- Exercise goal
The answer should be every line below, repeated exactly, with the images left out.

- Exercise data

==============================

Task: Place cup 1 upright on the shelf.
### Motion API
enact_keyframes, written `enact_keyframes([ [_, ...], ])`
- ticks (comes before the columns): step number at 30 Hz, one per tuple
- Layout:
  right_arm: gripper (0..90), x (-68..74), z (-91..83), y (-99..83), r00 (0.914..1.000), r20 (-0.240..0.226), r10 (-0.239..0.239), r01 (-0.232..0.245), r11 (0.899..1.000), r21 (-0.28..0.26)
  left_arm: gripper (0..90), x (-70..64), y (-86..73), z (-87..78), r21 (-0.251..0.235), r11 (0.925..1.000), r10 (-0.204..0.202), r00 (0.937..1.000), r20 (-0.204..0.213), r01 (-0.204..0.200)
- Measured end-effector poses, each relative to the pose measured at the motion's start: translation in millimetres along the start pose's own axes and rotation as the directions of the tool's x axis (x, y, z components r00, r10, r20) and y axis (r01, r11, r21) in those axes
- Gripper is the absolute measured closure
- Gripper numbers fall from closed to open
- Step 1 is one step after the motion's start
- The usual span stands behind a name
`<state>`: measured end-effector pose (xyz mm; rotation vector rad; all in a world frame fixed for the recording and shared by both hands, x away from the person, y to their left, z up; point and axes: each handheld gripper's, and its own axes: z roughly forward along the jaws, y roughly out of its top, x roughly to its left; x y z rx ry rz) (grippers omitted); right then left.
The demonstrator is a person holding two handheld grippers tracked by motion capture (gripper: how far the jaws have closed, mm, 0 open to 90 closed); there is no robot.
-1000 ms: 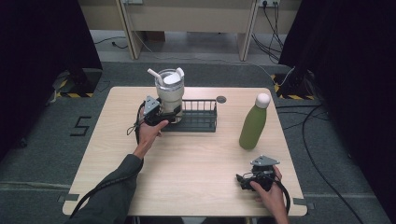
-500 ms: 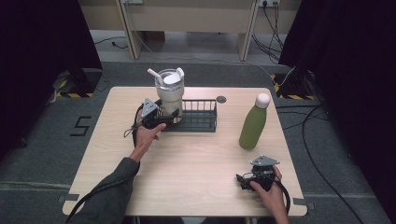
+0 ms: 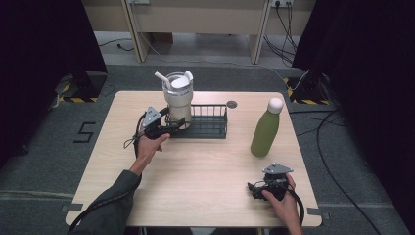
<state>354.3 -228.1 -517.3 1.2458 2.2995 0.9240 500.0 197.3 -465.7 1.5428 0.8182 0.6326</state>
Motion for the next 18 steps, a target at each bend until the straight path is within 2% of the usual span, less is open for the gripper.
enact_keyframes([
  [3, 0.5, 0.0, 0.0, 0.0, 1.0000, 0.000, 0.000, 0.000, 1.000, 0.000, 14.5, -0.3, 1.1, -3.5, 0.000, 1.0000, -0.007, 1.0000, 0.005, 0.007],
  [18, 0.5, -0.1, 0.1, 0.0, 1.0000, 0.000, 0.000, 0.000, 1.000, -0.001, 14.6, -12.4, 7.2, -26.1, 0.021, 0.9997, 0.011, 0.9989, 0.045, -0.012],
])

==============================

- Exercise answer
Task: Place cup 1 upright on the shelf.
### Motion API
enact_keyframes, written `enact_keyframes([ [_, ...], ])`
- ticks (comes before the columns): step number at 30 Hz, one per tuple
- Layout:
  right_arm: gripper (0..90), x (-68..74), z (-91..83), y (-99..83), r00 (0.914..1.000), r20 (-0.240..0.226), r10 (-0.239..0.239), r01 (-0.232..0.245), r11 (0.899..1.000), r21 (-0.28..0.26)
  left_arm: gripper (0..90), x (-70..64), y (-86..73), z (-87..78), r21 (-0.251..0.235), r11 (0.925..1.000), r10 (-0.204..0.202), r00 (0.937..1.000), r20 (-0.204..0.213), r01 (-0.204..0.200)
- Measured end-effector poses, each relative to the pose measured at the motion's start: translation in millimetres along the start pose's own axes and rotation as the directions of the tool's x axis (x, y, z components r00, r10, r20) and y axis (r01, r11, r21) in those axes
- Gripper is the absolute measured closure
- Gripper numbers fall from closed to open
- Step 1 is one step after the motion's start
- The usual span stands behind a name
`<state>`: measured end-effector pose (xyz mm; rotation vector rad; all in a world frame fixed for the recording and shared by both hands, x away from the person, y to their left, z up; point and axes: each handheld gripper's, and its own axes: z roughly forward along the jaws, y roughly out of its top, x roughly to its left; x y z rx ry rz) (grippers omitted); right then left.
The demonstrator is a person holding two handheld grippers tracked by motion capture (gripper: how far the jaws have closed, mm, 0 open to 90 closed); there is no robot.
-1000 ms: 
-500 ms: 
+0 ms: 
<state>354.3 -228.1 -517.3 1.2458 2.2995 0.9240 500.0 197.3 -465.7 1.5428 0.8182 0.6326</state>
Motion for the next 18 steps, a target at each bend until the straight path is within 2% of the usual span, less is open for the gripper.
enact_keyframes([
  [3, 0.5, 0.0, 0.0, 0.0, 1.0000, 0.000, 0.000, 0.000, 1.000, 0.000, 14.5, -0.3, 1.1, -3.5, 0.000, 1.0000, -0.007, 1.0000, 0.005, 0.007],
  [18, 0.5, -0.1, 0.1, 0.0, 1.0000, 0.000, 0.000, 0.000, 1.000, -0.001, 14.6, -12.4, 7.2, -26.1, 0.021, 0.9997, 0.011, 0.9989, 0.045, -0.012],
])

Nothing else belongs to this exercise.